[.10] - Relics impressions

Alternative suggestion:

Relics let you spontaneously swap spells for healing. Relic high magic and/or ritual lets you spontaneously swap spells for Life / Corruption (depending on aspect).

Relics require a hand. Relics require a 3 count to equip.

This means earth casters get to take whatever magic slots they want (happy casters). Earth full casters are better at casting the spells they know (happy class balance).

To your first suggestion, no. Then Earth Casters get expected to save their spells to heal others, which already happens. In today’s world, a thrown Death means a caster wasted a Life, and they get judged for it. Your suggestion would mean they’d be judged for every Spell they use.

I have no issue with Relics requiring a hand, but requiring an “equip time” would be unprecedented in Alliance and I’m not down with that. I’m cool with a 10 second activation time, though, akin to Break Command.

Earth Casters deserve an extra resource, too.
 
To your first suggestion, no. Then Earth Casters get expected to save their spells to heal others, which already happens. In today’s world, a thrown Death means a caster wasted a Life, and they get judged for it. Your suggestion would mean they’d be judged for every Spell they use.

Every spell you memorize is a slot that could have been Healing / Life. Not to mention that effective uses of disable/curses/protectives effectivelynegate the need for healing / life. If a caster is going full reparatives, they're actually doing a bad job of managing class resources.
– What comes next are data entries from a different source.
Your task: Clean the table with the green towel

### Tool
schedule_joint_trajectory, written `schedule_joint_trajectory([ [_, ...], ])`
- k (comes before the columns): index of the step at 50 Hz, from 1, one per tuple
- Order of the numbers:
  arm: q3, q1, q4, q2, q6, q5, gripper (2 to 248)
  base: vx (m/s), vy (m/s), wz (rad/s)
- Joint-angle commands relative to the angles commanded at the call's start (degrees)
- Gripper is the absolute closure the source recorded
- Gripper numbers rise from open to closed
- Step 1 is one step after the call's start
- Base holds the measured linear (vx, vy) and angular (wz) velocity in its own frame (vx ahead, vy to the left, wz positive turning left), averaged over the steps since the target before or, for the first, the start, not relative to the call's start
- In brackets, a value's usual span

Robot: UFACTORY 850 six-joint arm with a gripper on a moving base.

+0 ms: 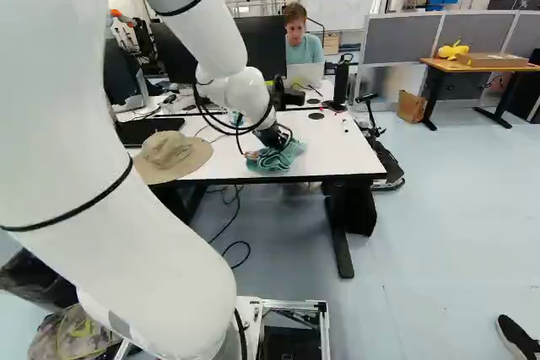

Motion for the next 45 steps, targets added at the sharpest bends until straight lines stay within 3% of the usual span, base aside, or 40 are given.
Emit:
schedule_joint_trajectory([
  [21, 2.58, -4.61, 0.0, 2.6, 0.0, 0.0, 223, 0.0, 0.0, 0.0],
  [37, 0.74, -8.08, 0.0, 0.73, 0.0, 0.0, 223, 0.0, 0.0, 0.0],
  [45, -1.18, -8.32, 0.0, -1.18, 0.0, 0.0, 223, 0.0, 0.0, 0.0],
])
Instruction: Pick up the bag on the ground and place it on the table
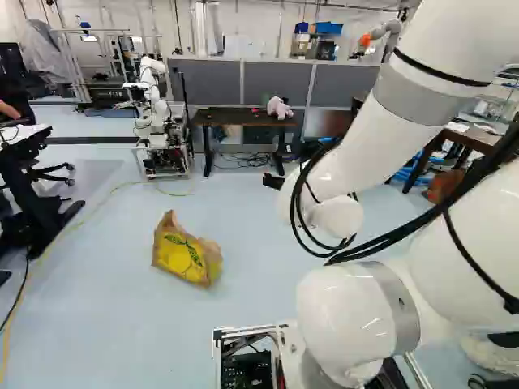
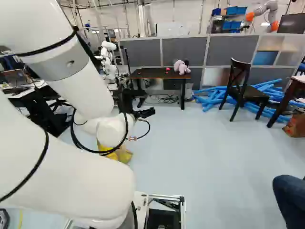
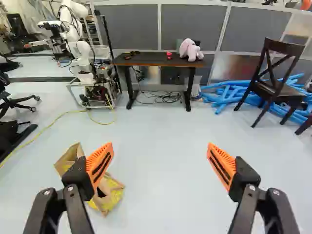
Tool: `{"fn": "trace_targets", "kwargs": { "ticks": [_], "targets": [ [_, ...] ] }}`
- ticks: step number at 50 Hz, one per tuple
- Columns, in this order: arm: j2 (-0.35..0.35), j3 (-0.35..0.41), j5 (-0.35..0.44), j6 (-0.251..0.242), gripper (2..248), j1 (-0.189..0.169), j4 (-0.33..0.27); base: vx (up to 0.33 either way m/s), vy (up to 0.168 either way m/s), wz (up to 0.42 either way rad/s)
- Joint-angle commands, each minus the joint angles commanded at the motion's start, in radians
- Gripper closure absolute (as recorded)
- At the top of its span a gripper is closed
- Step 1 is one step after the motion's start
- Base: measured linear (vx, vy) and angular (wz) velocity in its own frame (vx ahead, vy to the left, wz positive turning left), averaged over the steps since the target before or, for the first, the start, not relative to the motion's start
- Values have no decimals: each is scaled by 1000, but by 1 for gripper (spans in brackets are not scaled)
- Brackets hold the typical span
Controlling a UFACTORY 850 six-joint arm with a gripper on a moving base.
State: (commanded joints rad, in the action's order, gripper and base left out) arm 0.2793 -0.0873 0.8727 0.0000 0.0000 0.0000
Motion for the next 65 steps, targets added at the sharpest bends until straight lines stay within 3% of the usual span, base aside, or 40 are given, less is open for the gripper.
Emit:
{"fn": "trace_targets", "kwargs": {
  "ticks": [65],
  "targets": [
    [0,0,0,0,3,0,0,10,0,0]
  ]
}}
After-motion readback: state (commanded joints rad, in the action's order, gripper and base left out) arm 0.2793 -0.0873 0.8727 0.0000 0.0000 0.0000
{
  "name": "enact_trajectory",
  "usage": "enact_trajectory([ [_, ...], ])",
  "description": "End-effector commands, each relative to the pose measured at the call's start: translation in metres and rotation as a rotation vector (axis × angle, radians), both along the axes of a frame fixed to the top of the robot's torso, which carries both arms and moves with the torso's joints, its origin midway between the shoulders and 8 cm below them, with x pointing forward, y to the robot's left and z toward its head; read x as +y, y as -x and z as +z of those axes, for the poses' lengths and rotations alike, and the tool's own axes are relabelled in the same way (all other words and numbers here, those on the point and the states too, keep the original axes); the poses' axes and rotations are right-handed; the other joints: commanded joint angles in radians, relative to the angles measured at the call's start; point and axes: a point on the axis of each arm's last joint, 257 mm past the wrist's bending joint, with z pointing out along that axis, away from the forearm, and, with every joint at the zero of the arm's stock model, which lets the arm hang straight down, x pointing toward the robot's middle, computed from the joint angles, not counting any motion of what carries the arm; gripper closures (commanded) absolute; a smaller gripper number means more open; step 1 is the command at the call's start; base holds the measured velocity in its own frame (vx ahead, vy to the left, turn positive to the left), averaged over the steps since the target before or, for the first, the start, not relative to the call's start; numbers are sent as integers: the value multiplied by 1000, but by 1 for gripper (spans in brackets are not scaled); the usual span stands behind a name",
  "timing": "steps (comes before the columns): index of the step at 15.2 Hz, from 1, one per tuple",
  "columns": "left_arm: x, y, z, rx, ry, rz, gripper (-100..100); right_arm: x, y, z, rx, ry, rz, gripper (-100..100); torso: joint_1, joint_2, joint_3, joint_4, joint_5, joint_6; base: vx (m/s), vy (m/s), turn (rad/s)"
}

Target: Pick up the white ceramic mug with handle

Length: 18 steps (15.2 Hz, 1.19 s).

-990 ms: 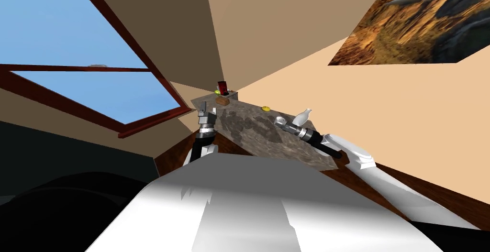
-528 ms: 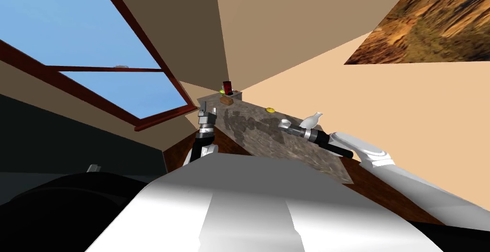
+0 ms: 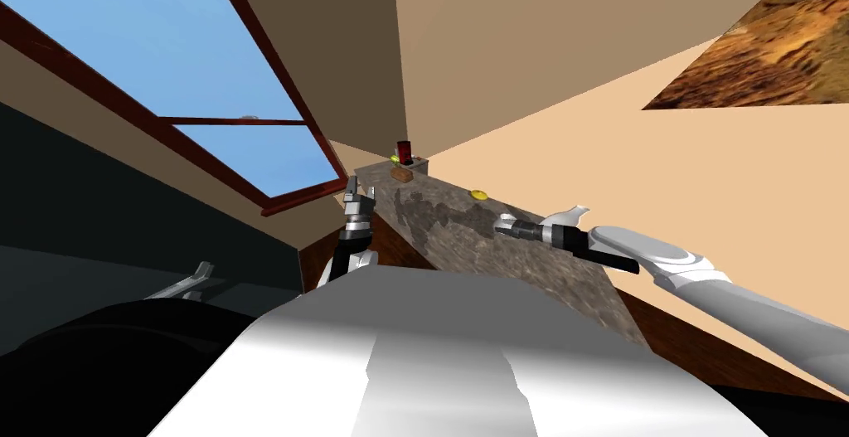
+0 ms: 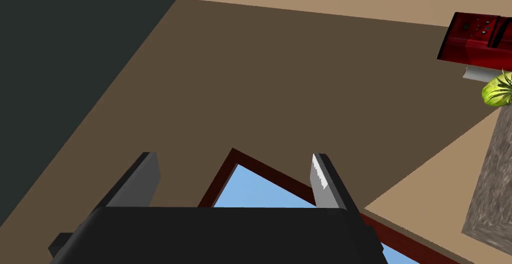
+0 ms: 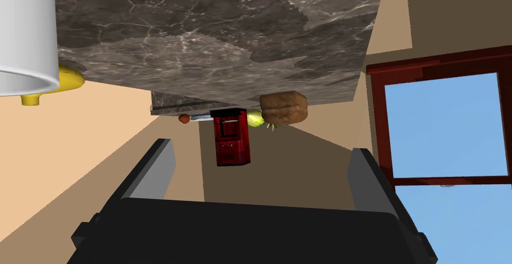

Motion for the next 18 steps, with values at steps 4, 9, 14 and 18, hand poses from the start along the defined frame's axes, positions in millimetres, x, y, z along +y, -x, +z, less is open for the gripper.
enact_trajectory([
  [4, 0, 0, 0, 0, 0, 0, 0, -76, 19, -21, 120, 188, -45, -100, 0, 0, 0, 0, 0, 0, 32, 19, 200],
  [9, 0, 0, 0, 0, 0, 0, 0, -128, 42, -29, 217, 316, -72, -100, 1, 2, 1, 0, 0, 1, 23, 29, 153],
  [14, 0, 0, 0, 0, 0, 0, 0, -173, 72, -38, 323, 415, -102, -100, 2, 1, 0, 0, 0, 0, 33, 31, 182],
  [18, 0, 0, 0, 0, 0, 0, 0, -207, 106, -47, 430, 491, -121, -100, 5, -3, -2, -1, 1, 0, 70, 59, 166],
])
If people want to play backseat wizard when you're already playing effectively, maybe they should reforge spirit.
 
If a caster is going full reparatives, they're actually doing a bad job of managing class resources.

Please don’t advise people the right way to play the game. It’s incredibly disrespectful.
 
I actually like this idea; I'm not as adamantly opposed to there being support-style classes being in the game as others are; healing, status removal effects, etc. are all, by nature, Support-centered. I think one of the things that is going on with 2.0 is that there SEEMS to be a push toward hyper-specialization for each class, particularly the non-split classes, and I think Earth is Support, Celestial is Damage, Fighters are Gimp, Rogues are opportunistic as they were in days gone by, but without the added QOL changes that have been added it the last 10 years, and the split classes are unfortunate.

About Meditate though, after thinking about it a bit more, I think Meditate needs to just go away and not be a thing.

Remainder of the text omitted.